YOUR INSTRUCTIONS:
In your copy, leave out all pictures and reproduce every entry exactly.

RECORDS:
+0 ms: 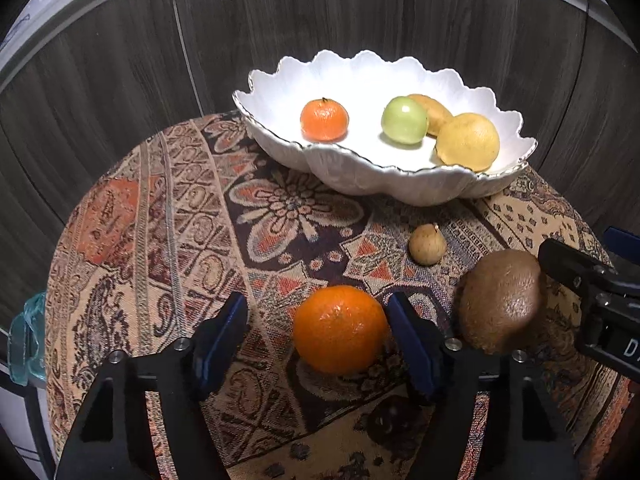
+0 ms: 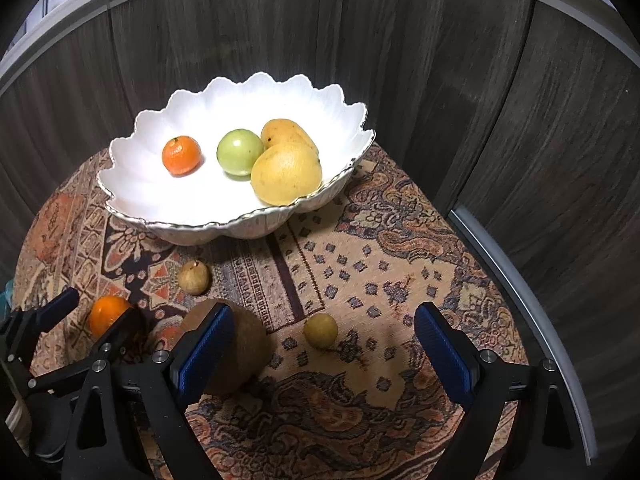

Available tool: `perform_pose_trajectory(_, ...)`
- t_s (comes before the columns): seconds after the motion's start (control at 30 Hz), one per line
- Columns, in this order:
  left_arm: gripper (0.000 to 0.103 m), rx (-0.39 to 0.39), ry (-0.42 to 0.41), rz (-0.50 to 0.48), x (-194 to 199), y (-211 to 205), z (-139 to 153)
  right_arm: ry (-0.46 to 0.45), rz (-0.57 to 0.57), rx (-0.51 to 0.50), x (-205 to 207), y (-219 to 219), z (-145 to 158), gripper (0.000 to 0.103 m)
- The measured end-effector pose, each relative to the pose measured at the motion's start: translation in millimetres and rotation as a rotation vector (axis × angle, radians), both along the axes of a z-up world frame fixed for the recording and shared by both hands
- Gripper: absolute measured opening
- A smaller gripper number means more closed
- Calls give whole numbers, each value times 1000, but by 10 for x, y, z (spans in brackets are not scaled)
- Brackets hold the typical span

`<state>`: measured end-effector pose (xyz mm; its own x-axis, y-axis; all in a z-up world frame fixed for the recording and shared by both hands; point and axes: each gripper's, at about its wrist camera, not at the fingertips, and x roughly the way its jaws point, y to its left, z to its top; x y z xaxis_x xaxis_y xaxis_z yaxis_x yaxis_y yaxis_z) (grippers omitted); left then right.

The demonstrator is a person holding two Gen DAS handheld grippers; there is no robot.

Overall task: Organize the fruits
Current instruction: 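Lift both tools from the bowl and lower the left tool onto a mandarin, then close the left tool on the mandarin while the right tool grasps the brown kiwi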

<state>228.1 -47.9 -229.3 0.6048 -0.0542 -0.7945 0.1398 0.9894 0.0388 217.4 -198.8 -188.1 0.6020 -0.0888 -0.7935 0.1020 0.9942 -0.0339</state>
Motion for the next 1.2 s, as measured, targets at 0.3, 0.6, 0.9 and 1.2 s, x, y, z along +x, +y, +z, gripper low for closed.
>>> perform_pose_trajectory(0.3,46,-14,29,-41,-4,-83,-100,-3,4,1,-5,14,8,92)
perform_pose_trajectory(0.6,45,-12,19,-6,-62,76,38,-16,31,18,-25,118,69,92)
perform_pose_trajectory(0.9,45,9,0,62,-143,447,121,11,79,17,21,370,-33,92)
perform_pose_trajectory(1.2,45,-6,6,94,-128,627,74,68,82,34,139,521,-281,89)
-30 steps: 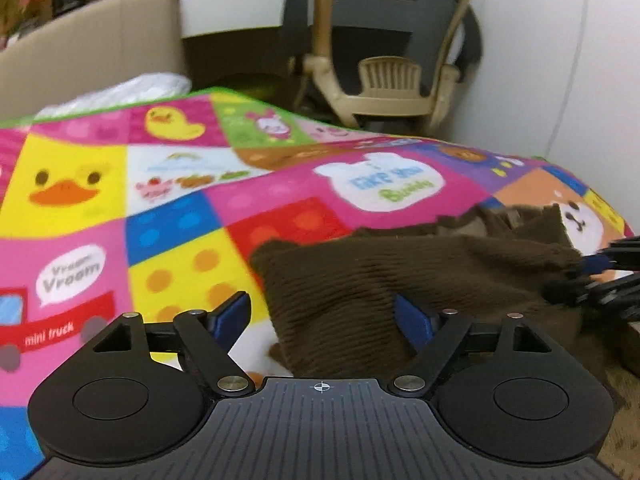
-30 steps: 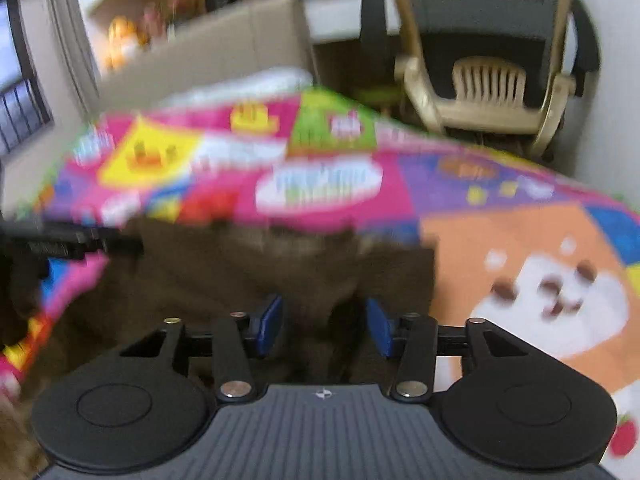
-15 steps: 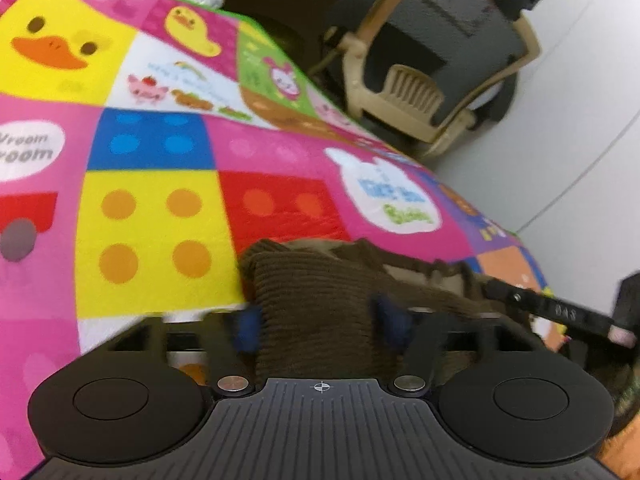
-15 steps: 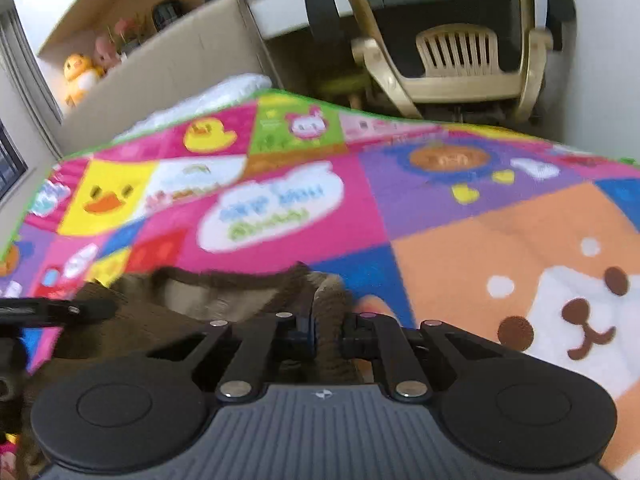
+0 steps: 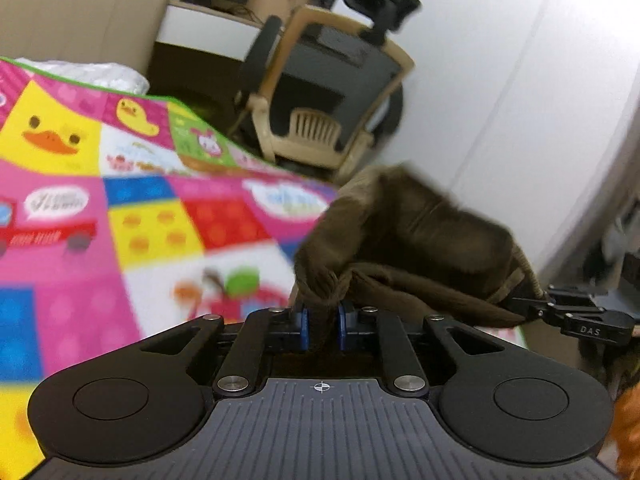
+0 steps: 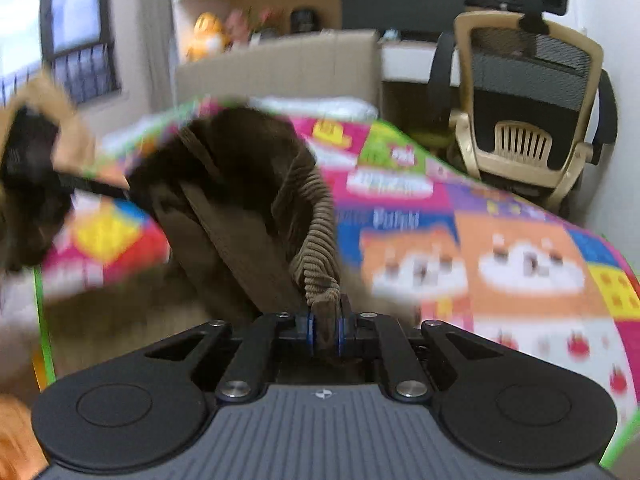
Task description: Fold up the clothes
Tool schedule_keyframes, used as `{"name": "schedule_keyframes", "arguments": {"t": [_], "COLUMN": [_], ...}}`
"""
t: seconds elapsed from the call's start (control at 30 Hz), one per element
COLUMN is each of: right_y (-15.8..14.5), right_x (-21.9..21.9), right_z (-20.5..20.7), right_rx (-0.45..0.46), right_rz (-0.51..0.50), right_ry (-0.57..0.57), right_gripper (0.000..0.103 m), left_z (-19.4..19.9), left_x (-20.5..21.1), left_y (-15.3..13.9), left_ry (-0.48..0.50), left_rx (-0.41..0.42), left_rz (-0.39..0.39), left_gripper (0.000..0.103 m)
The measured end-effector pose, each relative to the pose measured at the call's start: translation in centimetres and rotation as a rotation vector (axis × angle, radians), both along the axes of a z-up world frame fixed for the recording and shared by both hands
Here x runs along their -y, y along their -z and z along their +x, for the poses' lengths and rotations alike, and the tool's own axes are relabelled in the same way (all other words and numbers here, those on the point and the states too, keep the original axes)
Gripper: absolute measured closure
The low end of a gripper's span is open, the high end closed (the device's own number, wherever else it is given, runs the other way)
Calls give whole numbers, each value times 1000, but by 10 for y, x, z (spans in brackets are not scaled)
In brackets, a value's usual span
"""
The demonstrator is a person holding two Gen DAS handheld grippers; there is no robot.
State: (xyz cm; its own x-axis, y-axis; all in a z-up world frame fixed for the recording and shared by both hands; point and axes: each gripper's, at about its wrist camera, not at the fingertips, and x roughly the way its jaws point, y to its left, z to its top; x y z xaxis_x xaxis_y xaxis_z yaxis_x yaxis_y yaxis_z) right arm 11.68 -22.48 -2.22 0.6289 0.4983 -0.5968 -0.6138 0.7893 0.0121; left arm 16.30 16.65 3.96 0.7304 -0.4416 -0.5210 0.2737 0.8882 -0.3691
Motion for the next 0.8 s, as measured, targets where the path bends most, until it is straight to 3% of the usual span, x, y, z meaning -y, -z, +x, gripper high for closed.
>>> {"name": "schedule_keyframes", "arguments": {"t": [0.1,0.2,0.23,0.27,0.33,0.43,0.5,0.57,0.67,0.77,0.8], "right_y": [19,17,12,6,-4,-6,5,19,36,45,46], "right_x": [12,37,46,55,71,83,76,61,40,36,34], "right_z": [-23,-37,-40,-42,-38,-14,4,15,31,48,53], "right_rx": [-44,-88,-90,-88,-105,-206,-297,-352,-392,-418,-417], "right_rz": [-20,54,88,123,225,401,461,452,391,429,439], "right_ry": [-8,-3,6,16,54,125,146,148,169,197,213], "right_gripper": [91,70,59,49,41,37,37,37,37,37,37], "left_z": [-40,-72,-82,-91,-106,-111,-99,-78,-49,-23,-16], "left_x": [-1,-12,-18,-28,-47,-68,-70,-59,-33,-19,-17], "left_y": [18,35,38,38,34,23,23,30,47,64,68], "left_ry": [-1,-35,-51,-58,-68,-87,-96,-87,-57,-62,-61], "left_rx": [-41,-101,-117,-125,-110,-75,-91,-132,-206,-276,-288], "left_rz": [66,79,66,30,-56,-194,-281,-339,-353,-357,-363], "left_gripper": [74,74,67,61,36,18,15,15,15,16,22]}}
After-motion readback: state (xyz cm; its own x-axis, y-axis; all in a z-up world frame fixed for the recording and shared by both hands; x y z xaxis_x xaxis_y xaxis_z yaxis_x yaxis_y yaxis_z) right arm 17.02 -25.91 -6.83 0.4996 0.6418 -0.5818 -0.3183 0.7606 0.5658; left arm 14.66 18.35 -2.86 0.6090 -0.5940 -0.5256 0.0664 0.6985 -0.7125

OUTPUT FOR THIS EXERCISE:
+0 ms: 
+0 ms: 

Available tool: `perform_pose_trajectory(_, ...)`
- t_s (comes before the columns): seconds after the motion's start (control at 30 Hz), one per line
- Columns, in this order:
  left_arm: gripper (0.000 to 0.103 m), rx (-0.39 to 0.39), ry (-0.42 to 0.41), rz (-0.50 to 0.48), x (-194 to 199), y (-211 to 205), z (-139 to 153)
  right_arm: ry (-0.46 to 0.45), rz (-0.57 to 0.57), rx (-0.51 to 0.50), x (-205 to 207), y (-219 to 219), z (-145 to 158), gripper (0.000 to 0.103 m)
- The measured end-effector pose, each relative to the pose measured at the motion's start: translation in millimetres and rotation as a rotation vector (axis × angle, radians), both along the axes of a z-up world frame fixed for the recording and shared by both hands
- Gripper: absolute measured opening
- A smaller gripper number means more closed
- Calls give whole numbers, each value times 1000, but by 10 for x, y, z (spans in brackets are not scaled)
- Brackets hold the typical span

`<state>`: measured end-effector pose (xyz mm; its own x-axis, y-axis; all in a z-up world frame fixed for the recording and shared by both hands; point and axes: each gripper's, at about its wrist camera, not at the fingertips, and x roughly the way its jaws point, y to its left, z to its top; x y z xaxis_x xaxis_y xaxis_z yaxis_x yaxis_y yaxis_z) (grippers omitted); left then right.

The demonstrator is a person holding two Gen DAS handheld grippers; there is no robot.

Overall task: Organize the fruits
Current instruction: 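Lift both tools from the bowl and lower the left tool onto a mandarin, then close the left tool on the mandarin while the right tool grasps the brown kiwi
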
<state>228.1 -47.9 -229.3 0.6048 -0.0542 -0.7945 0.1398 0.9894 0.0388 217.4 -198.8 -188.1 0.6020 -0.0888 -0.7935 0.1020 0.9942 -0.0339</state>
Motion for the next 1.2 s, as measured, targets at 0.3, 0.6, 0.9 and 1.2 s, x, y, z along +x, +y, +z, gripper low for closed.
>>> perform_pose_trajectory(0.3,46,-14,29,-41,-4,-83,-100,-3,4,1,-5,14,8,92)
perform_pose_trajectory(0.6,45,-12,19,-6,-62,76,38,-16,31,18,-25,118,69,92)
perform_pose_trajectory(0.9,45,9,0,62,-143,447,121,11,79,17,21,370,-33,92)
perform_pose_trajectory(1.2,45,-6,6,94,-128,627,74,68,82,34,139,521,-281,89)
-30 steps: 
-30 steps: 
-15 steps: 
-15 steps: 
+0 steps: 
+0 steps: 
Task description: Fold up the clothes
Tool schedule_keyframes, used as `{"name": "schedule_keyframes", "arguments": {"t": [_], "COLUMN": [_], ...}}`
"""
t: seconds elapsed from the call's start (control at 30 Hz), one per element
COLUMN is each of: right_y (-15.8..14.5), right_x (-21.9..21.9), right_z (-20.5..20.7), right_rx (-0.45..0.46), right_rz (-0.51..0.50), right_ry (-0.57..0.57), right_gripper (0.000..0.103 m), left_z (-19.4..19.9), left_x (-20.5..21.1), left_y (-15.3..13.9), left_ry (-0.48..0.50), left_rx (-0.41..0.42), left_rz (-0.39..0.39), left_gripper (0.000..0.103 m)
The measured end-effector pose, each relative to the pose measured at the call's start: translation in centimetres and rotation as a rotation vector (axis × angle, radians), both along the axes of a z-up world frame fixed for the recording and shared by both hands
Here x runs along their -y, y along their -z and z along their +x, for the poses' lengths and rotations alike, and the tool's own axes are relabelled in the same way (all other words and numbers here, those on the point and the states too, keep the original axes)
Gripper: absolute measured closure
The low end of a gripper's span is open, the high end closed (the device's own number, wherever else it is given, runs the other way)
Calls give whole numbers, each value times 1000, but by 10 for y, x, z (spans in brackets are not scaled)
In brackets, a value's usual span
"""
The demonstrator is a person holding two Gen DAS handheld grippers; there is no robot.
State: (xyz cm; its own x-axis, y-axis; all in a z-up world frame fixed for the recording and shared by both hands; point and axes: each gripper's, at about its wrist camera, not at the fingertips, and x roughly the way its jaws point, y to its left, z to its top; x y z xaxis_x xaxis_y xaxis_z yaxis_x yaxis_y yaxis_z) right arm 11.68 -22.48 -2.22 0.6289 0.4983 -0.5968 -0.6138 0.7893 0.0121; left arm 16.30 16.65 3.96 0.7304 -0.4416 -0.5210 0.2737 0.8882 -0.3691
Motion for the next 0.8 s, as measured, targets where the path bends most, until it is straight to 3% of the usual span, x, y, z meaning -y, -z, +x, gripper high for closed.
>>> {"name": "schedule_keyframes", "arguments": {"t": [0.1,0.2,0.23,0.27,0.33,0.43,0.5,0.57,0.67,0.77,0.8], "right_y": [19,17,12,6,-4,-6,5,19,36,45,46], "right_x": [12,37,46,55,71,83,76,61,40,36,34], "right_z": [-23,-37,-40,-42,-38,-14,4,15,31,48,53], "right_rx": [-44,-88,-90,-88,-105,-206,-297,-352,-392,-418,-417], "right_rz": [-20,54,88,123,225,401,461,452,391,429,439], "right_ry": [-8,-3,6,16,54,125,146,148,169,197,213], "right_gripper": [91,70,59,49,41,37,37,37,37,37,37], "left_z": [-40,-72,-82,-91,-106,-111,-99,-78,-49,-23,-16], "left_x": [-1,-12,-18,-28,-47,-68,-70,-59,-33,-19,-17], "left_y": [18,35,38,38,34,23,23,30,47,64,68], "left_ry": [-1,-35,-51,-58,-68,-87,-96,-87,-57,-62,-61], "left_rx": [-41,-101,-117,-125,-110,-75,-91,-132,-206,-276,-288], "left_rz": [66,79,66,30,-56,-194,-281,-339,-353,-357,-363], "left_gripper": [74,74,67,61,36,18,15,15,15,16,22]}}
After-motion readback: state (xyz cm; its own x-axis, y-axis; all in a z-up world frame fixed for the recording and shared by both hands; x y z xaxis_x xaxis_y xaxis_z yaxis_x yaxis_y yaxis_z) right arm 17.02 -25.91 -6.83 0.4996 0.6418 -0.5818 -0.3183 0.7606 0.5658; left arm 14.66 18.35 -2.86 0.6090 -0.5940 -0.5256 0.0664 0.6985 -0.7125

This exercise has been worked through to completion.